> What you need to do: The reply should hold every line of the data below, unchanged, and none of the pictures.
━━━━
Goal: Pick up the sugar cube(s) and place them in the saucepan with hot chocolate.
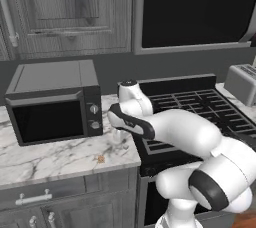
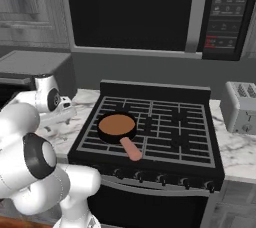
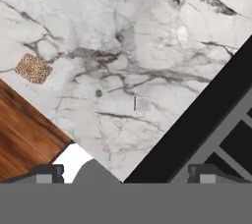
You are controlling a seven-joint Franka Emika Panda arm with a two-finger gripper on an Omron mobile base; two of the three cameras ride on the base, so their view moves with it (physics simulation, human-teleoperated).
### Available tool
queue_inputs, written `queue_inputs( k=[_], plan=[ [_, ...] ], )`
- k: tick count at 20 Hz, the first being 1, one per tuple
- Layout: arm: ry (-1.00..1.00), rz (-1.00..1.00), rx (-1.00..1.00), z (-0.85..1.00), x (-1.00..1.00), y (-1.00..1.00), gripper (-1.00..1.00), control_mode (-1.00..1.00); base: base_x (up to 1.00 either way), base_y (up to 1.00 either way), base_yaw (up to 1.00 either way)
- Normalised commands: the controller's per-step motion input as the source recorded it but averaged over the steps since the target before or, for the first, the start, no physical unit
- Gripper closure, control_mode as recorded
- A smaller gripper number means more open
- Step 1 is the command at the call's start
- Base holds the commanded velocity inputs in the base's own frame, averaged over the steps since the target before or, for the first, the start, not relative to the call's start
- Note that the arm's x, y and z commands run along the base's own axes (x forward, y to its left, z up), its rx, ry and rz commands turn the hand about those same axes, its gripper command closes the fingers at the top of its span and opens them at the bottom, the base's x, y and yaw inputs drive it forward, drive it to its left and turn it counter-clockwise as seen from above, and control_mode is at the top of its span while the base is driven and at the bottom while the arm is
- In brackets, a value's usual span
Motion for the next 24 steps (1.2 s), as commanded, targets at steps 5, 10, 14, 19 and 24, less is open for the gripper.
queue_inputs(
  k=[5, 10, 14, 19, 24],
  plan=[
    [0.0, 0.03, 0.0, -0.35, 0.22, 0.0, -1.0, -1.0, 0.0, 0.0, 0.0],
    [0.0, 0.02, 0.0, -0.3, 0.2, 0.0, -1.0, -1.0, 0.0, 0.0, 0.0],
    [0.01, 0.01, 0.0, -0.29, 0.12, 0.03, -1.0, -1.0, 0.0, 0.0, 0.0],
    [0.0, 0.0, 0.0, -0.28, 0.0, 0.01, -1.0, -1.0, 0.0, 0.0, 0.0],
    [0.0, 0.0, 0.0, -0.28, 0.0, 0.05, -1.0, -1.0, 0.0, 0.0, 0.0]
  ],
)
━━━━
> Response for this exercise:
Goal: Pick up the sugar cube(s) and place them in the saucepan with hot chocolate.
You are controlling a seven-joint Franka Emika Panda arm with a two-finger gripper on an Omron mobile base; two of the three cameras ride on the base, so their view moves with it (physics simulation, human-teleoperated).
### Available tool
queue_inputs, written `queue_inputs( k=[_], plan=[ [_, ...] ], )`
- k: tick count at 20 Hz, the first being 1, one per tuple
- Layout: arm: ry (-1.00..1.00), rz (-1.00..1.00), rx (-1.00..1.00), z (-0.85..1.00), x (-1.00..1.00), y (-1.00..1.00), gripper (-1.00..1.00), control_mode (-1.00..1.00); base: base_x (up to 1.00 either way), base_y (up to 1.00 either way), base_yaw (up to 1.00 either way)
- Normalised commands: the controller's per-step motion input as the source recorded it but averaged over the steps since the target before or, for the first, the start, no physical unit
- Gripper closure, control_mode as recorded
- A smaller gripper number means more open
- Step 1 is the command at the call's start
- Base holds the commanded velocity inputs in the base's own frame, averaged over the steps since the target before or, for the first, the start, not relative to the call's start
- Note that the arm's x, y and z commands run along the base's own axes (x forward, y to its left, z up), its rx, ry and rz commands turn the hand about those same axes, its gripper command closes the fingers at the top of its span and opens them at the bottom, the base's x, y and yaw inputs drive it forward, drive it to its left and turn it counter-clockwise as seen from above, and control_mode is at the top of its span while the base is driven and at the bottom while the arm is
- In brackets, a value's usual span
Motion for the next 24 steps (1.2 s), as commanded, targets at steps 5, 10, 14, 19 and 24, less is open for the gripper.
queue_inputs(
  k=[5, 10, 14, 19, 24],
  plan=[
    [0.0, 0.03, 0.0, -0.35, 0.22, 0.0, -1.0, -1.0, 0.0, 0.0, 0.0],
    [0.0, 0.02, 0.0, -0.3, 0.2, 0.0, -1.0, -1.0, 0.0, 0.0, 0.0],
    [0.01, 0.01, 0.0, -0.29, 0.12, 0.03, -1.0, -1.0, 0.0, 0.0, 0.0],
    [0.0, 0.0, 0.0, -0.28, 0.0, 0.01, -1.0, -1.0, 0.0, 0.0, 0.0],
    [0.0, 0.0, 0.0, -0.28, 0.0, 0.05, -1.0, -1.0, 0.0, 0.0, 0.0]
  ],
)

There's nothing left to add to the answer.